I need every line of the material below that includes the string "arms".

DATASET CONTENT =
==============================

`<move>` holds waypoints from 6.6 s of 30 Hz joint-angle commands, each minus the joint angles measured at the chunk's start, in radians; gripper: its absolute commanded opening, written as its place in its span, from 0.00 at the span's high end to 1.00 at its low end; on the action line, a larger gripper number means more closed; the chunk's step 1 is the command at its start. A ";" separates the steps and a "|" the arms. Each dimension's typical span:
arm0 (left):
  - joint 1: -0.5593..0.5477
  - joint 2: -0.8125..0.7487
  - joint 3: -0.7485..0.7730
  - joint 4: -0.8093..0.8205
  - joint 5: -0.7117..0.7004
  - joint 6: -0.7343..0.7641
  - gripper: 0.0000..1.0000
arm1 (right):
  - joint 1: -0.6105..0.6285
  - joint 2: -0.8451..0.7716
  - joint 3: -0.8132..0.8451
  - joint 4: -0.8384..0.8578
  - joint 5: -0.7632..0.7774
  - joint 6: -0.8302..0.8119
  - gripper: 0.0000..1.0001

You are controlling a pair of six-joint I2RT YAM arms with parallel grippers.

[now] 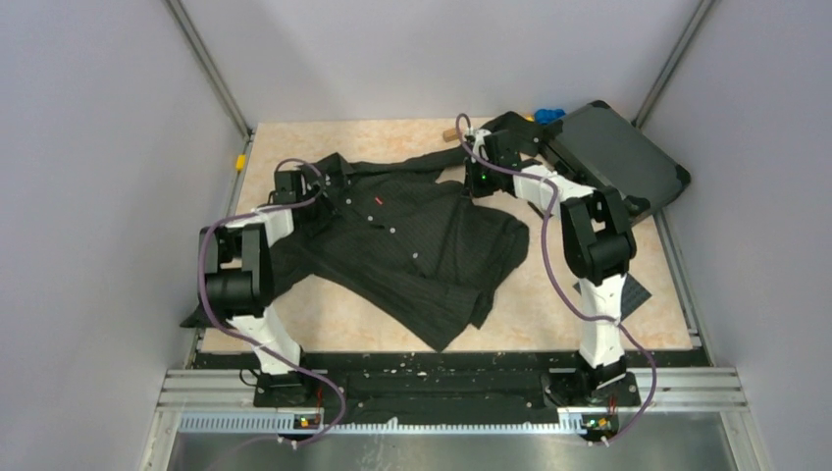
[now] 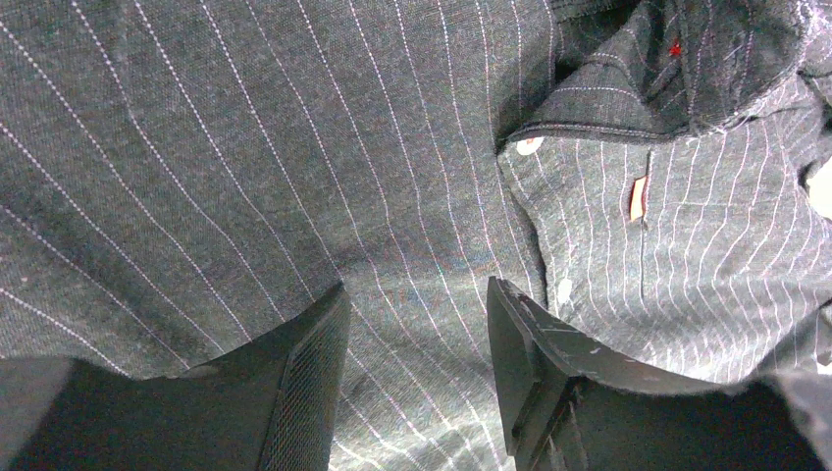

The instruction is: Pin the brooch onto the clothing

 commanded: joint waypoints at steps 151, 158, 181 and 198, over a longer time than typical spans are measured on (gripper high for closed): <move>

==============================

TASK ANSWER =
`<move>` holds waypoints from 6.6 s of 30 Hz joint-angle commands, each minus the joint angles measured at the chunk's start, in radians; gripper: its absolute commanded opening, written as its place in its span, from 0.00 at the span's high end to 1.00 at its low end; on the action line, a larger gripper number means more closed; the chunk's step 1 is the command at its start. A ";" separates the steps and a "|" the arms. Each dimension's typical span:
You are controlling a pair of six-joint I2RT YAM arms with parallel grippers.

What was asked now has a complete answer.